Analyse zur deutschen FlüchtlingspolitikHelfen, aber mit Verstand
Wann immer Deutschland allein Flüchtlinge aufnimmt, schadet es seinem Ziel einer «europäischen Lösung».
Deutschland streitet wieder über Flüchtlinge, leidenschaftlich, teilweise erbittert. Am einen Pol stehen die Gutmeinenden, die unterschiedslos alle Gestrandeten von den griechischen Inseln nach Köln, Bremen, Berlin oder Hamburg holen wollen. Am anderen die Zyniker, die sagen, je schlechter es den Menschen auf Lesbos oder Samos gehe, desto weniger flüchteten dorthin und umso weniger kämen am Ende in Deutschland an.
Hilfsbereitschaft ist gross
Anders als in den meisten europäischen Ländern ist die Hilfsbereitschaft in Deutschland immer noch gross – auch fünf Jahre nach der Flüchtlingskrise. Hunderttausende engagieren sich, Verbände, Kirchen, linke Parteien, Städte und Bundesländer bieten an, Tausende aufzunehmen. Die Medien räumen dem Thema viel Platz ein.
Dieser Stimmung ist es zu verdanken, dass die deutsche Regierung diese Woche beschlossen hat, im Alleingang weitere 1550 Flüchtlinge aus Griechenland aufzunehmen. Die Sozialdemokraten, von ihrer Basis sowie der grünen und linken Konkurrenz bedrängt, hatten die Christdemokraten quasi dazu genötigt. CDU und CSU lenkten ein, als der Druck auch vom eigenen christlich-sozialen Flügel stieg.
Kanzlerin Angela Merkel (CDU) und Innenminister Horst Seehofer (CSU) hatten die Aufnahme bis dahin nicht aus Hartherzigkeit abgelehnt, sondern aus strategischem Kalkül. Je mehr Flüchtlinge Deutschland aufnehme, umso mehr lehnten sich die anderen Europäer zurück, sagte Merkel kürzlich offen. Dabei ist es seit 2015 Deutschlands erklärtes Ziel, das Migrationsproblem in der EU künftig gemeinschaftlich zu lösen. Dies werde aber umso schwieriger, so Merkel, je mehr Deutschland im Alleingang helfe.

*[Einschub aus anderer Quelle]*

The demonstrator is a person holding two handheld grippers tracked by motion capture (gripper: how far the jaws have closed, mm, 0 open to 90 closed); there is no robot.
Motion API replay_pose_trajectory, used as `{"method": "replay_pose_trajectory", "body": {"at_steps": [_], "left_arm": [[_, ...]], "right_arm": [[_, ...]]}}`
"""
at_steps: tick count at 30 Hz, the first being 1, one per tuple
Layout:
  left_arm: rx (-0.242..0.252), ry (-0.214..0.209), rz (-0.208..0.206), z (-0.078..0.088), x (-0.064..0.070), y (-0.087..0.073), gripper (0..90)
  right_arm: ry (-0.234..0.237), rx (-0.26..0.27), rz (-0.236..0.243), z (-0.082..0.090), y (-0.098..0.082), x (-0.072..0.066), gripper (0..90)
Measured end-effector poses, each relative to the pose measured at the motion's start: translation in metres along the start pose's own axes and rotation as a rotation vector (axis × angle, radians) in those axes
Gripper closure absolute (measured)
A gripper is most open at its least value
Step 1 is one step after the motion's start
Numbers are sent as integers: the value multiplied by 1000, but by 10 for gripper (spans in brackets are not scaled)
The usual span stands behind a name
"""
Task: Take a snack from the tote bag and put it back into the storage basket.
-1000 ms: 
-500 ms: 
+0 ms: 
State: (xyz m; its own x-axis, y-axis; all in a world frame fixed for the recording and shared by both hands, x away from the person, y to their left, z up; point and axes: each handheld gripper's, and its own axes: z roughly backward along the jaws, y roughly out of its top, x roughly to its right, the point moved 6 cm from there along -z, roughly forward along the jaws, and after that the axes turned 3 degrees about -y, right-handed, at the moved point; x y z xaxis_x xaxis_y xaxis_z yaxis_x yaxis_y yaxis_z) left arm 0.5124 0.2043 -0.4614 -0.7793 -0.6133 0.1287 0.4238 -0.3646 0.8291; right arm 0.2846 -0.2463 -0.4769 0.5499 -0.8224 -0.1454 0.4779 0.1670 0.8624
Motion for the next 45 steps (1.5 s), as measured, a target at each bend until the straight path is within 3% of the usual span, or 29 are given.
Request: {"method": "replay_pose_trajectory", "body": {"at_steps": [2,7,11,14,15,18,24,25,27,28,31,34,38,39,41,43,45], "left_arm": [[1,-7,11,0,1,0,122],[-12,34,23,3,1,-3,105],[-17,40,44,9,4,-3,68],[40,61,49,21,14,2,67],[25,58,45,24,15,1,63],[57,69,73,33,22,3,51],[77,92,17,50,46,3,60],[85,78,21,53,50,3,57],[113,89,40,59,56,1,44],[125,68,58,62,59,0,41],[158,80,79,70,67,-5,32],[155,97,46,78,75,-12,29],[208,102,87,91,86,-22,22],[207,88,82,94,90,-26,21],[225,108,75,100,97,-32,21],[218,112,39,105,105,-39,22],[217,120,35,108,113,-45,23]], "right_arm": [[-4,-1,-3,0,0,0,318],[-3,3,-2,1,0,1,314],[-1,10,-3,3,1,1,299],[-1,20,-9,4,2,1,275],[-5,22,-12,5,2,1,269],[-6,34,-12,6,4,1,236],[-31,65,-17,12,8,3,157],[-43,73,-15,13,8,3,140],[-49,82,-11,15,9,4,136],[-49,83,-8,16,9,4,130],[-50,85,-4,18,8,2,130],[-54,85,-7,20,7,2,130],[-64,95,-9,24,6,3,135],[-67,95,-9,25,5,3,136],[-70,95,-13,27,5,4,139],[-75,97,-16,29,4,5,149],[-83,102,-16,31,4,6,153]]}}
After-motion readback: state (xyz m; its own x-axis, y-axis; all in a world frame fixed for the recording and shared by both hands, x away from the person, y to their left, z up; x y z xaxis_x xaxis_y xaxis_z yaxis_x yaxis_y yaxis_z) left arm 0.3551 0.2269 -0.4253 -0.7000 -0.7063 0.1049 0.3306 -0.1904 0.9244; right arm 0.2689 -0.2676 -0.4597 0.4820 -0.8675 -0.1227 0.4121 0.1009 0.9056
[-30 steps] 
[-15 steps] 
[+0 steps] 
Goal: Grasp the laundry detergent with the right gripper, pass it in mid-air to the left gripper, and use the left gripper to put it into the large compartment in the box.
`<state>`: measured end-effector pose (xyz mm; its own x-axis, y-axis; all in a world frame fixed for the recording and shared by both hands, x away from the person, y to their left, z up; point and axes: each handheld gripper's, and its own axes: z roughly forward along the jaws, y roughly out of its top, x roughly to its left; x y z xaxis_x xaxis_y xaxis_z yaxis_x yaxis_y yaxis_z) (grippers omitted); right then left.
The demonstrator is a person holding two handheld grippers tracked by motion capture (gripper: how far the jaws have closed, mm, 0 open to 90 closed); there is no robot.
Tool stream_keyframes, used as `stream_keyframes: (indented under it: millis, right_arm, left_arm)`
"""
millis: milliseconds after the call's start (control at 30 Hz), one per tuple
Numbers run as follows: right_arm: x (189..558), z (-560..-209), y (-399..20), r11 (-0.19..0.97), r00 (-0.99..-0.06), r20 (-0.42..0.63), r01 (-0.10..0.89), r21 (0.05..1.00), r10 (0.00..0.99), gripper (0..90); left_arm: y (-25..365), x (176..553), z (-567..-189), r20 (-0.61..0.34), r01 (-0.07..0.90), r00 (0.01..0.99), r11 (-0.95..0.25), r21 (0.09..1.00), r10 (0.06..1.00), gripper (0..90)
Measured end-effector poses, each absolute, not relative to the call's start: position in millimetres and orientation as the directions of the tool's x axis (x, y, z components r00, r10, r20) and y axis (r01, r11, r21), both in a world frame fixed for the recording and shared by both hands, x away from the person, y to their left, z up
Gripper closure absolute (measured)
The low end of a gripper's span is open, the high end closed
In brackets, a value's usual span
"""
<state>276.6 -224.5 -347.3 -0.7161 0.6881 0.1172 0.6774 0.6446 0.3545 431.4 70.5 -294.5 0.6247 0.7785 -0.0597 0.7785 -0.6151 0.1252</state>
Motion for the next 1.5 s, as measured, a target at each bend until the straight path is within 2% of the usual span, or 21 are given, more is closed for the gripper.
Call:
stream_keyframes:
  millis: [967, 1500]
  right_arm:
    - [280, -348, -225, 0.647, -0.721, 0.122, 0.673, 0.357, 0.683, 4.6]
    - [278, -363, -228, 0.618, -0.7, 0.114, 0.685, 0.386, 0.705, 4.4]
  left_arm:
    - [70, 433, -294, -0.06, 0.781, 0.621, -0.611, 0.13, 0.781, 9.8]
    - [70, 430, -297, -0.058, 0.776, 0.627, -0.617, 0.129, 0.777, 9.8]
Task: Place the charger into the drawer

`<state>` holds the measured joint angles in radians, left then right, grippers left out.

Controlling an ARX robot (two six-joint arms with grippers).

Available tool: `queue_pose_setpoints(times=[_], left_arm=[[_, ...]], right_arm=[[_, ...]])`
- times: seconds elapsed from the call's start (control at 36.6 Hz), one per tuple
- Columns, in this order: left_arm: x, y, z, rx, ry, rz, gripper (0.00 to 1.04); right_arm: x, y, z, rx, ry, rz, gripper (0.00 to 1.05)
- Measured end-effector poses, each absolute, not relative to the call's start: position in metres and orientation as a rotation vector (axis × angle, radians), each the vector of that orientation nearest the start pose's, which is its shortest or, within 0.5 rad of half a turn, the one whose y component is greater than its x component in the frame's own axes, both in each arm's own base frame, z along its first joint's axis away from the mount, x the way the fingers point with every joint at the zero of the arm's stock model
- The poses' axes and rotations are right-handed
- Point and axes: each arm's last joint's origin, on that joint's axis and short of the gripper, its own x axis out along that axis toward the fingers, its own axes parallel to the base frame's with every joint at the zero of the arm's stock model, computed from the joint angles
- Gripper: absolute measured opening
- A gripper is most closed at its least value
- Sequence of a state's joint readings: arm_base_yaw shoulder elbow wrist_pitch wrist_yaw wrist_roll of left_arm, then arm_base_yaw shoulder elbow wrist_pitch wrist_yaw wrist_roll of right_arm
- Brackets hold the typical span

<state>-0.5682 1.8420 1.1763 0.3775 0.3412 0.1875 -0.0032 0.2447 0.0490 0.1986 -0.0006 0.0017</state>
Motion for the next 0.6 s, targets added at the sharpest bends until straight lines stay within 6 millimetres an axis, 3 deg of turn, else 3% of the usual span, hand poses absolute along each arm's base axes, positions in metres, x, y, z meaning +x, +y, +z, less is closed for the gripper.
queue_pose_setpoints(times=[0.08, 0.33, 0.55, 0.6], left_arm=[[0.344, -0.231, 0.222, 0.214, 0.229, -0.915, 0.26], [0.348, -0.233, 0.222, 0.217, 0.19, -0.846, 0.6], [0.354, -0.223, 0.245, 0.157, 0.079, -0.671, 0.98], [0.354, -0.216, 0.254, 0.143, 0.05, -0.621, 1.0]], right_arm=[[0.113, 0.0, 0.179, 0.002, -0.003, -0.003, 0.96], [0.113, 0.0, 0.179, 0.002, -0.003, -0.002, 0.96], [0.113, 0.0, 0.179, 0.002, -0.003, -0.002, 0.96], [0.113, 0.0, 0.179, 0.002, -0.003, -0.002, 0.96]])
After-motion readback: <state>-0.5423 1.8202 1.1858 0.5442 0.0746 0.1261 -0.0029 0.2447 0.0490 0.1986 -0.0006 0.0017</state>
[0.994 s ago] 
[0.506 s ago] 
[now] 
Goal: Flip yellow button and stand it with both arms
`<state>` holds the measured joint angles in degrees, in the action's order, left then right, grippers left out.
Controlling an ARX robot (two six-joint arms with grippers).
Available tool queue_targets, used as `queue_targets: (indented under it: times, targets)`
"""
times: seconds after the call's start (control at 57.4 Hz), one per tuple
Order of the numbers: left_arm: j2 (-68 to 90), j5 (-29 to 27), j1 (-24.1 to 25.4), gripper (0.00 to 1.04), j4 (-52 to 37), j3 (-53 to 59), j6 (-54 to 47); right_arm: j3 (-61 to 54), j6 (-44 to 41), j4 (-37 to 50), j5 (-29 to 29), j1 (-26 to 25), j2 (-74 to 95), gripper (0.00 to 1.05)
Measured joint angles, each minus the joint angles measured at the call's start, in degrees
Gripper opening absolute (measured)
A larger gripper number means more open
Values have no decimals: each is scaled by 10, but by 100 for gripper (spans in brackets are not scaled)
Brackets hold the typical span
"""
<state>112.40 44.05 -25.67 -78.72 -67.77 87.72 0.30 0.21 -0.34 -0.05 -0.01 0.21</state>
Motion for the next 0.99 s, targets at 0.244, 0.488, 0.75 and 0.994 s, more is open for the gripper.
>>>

Seehofer hat sich um Europa bemüht
Insbesondere Seehofer, in der Flüchtlingskrise noch Merkels Gegner, hatte sich nach 2018 um mehr europäische Zusammenarbeit bemüht. Er gab den Ansatz auf, Flüchtlinge in der EU gerecht zu verteilen, und bildete stattdessen «Koalitionen der Aufnahmewilligen»: für aus dem Mittelmeer Gerettete oder für unbegleitete Minderjährige. Meistens machten nur eine oder zwei Handvoll Länder mit, manchmal auch die Schweiz.
Der deutsche Alleingang dieser Woche, wie nötig und nobel er auch sein mag, hintertreibt Merkels und Seehofers Strategie. All jene Länder, die sowieso keine Flüchtlinge aufnehmen wollen, sehen sich in ihrer Haltung bestätigt: In der Not knickt Deutschland ein und hilft. Die Migranten sind Deutschlands Problem, nicht das von Europa.
Merkel und Seehofer haben dafür gesorgt, dass jetzt nicht «Brandstifter» belohnt werden.
Haben Merkel und Seehofer mit ihrer Geste aber tatsächlich «Brandstifter belohnt und Nachahmer ermutigt», wie Zyniker jetzt überall in Europa behaupten? Schaut man sich genauer an, wen Deutschland aufnimmt, zeigt sich, dass die Glücklichen klug ausgewählt wurden: Es handelt sich um 410 Familien mit Kindern, die bereits in Griechenland als asylwürdig anerkannt wurden. Und sie stammen nicht nur von Lesbos, sondern auch von anderen griechischen Inseln. Die Brandstifter von Moria, falls Migranten für den Brand tatsächlich verantwortlich sein sollten, werden nicht darunter sein.
Es ist richtig, dass die meisten europäischen Länder den Obdachlosen als Erstes vor Ort helfen. Und gleichwohl tat Deutschland gut daran, darüber hinaus Flüchtlinge direkt aufzunehmen. Zumal die Art der Hilfe zeigt, dass man Migranten bewusst so wenig Anreiz wie möglich bietet, auf die Insel zu flüchten und Lager anzuzünden, um am Ende ins gelobte Europa ausgeflogen zu werden.